**TRY IT**
Among the entries below, find the lines with the word "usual" and copy them.

____ RECORD SET

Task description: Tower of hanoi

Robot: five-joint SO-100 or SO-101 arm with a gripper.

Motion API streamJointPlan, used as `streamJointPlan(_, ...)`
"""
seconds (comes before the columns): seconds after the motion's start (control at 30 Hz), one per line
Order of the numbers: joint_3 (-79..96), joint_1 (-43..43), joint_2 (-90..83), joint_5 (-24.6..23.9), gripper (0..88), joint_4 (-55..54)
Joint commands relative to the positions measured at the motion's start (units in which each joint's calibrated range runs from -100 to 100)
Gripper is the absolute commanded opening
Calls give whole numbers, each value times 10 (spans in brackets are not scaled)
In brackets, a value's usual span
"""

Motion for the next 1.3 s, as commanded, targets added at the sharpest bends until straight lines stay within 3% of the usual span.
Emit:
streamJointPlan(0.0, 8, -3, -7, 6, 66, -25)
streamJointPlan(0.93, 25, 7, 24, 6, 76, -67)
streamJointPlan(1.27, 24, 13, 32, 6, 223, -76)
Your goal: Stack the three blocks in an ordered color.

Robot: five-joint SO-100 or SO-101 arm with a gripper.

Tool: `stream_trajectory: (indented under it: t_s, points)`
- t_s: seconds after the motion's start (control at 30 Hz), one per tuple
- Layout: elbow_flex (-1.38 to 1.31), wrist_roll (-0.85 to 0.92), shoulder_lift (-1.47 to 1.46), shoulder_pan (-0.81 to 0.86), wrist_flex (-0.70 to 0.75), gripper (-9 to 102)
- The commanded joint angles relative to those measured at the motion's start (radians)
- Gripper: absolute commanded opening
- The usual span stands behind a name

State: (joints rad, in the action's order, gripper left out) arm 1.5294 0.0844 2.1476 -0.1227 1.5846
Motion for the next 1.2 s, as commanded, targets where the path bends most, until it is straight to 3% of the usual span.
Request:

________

**WRITTEN ANSWER**
In brackets, a value's usual span
Motion for the next 1.3 s, as commanded, targets added at the sharpest bends until straight lines stay within 3% of the usual span.
- The usual span stands behind a name
Motion for the next 1.2 s, as commanded, targets where the path bends most, until it is straight to 3% of the usual span.

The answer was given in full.